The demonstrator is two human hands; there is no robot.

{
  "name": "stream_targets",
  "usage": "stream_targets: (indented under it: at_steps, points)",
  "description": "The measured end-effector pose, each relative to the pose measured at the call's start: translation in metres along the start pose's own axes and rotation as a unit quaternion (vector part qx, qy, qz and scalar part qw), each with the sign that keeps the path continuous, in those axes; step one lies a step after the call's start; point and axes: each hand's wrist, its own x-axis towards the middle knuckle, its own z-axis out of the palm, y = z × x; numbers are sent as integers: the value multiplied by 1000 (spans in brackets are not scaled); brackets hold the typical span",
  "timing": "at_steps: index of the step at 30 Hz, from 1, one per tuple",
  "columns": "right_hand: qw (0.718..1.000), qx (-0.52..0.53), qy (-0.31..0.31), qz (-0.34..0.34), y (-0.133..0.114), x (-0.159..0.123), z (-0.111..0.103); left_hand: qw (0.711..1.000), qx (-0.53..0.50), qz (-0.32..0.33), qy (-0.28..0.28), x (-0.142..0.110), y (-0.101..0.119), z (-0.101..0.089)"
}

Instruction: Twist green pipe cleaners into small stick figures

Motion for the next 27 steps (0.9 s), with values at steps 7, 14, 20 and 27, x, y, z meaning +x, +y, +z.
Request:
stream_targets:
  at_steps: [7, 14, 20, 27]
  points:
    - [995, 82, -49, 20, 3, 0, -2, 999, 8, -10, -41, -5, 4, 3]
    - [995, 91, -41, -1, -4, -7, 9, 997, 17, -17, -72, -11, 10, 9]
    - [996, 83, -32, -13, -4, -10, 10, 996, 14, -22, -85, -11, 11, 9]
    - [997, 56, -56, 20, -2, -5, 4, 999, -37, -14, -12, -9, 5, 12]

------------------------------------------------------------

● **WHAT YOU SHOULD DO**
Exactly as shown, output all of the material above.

● **TASK RESPONSE**
The demonstrator is two human hands; there is no robot.

{
  "name": "stream_targets",
  "usage": "stream_targets: (indented under it: at_steps, points)",
  "description": "The measured end-effector pose, each relative to the pose measured at the call's start: translation in metres along the start pose's own axes and rotation as a unit quaternion (vector part qx, qy, qz and scalar part qw), each with the sign that keeps the path continuous, in those axes; step one lies a step after the call's start; point and axes: each hand's wrist, its own x-axis towards the middle knuckle, its own z-axis out of the palm, y = z × x; numbers are sent as integers: the value multiplied by 1000 (spans in brackets are not scaled); brackets hold the typical span",
  "timing": "at_steps: index of the step at 30 Hz, from 1, one per tuple",
  "columns": "right_hand: qw (0.718..1.000), qx (-0.52..0.53), qy (-0.31..0.31), qz (-0.34..0.34), y (-0.133..0.114), x (-0.159..0.123), z (-0.111..0.103); left_hand: qw (0.711..1.000), qx (-0.53..0.50), qz (-0.32..0.33), qy (-0.28..0.28), x (-0.142..0.110), y (-0.101..0.119), z (-0.101..0.089)"
}

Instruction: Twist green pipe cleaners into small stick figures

Motion for the next 27 steps (0.9 s), with values at steps 7, 14, 20 and 27, x, y, z meaning +x, +y, +z.
Request:
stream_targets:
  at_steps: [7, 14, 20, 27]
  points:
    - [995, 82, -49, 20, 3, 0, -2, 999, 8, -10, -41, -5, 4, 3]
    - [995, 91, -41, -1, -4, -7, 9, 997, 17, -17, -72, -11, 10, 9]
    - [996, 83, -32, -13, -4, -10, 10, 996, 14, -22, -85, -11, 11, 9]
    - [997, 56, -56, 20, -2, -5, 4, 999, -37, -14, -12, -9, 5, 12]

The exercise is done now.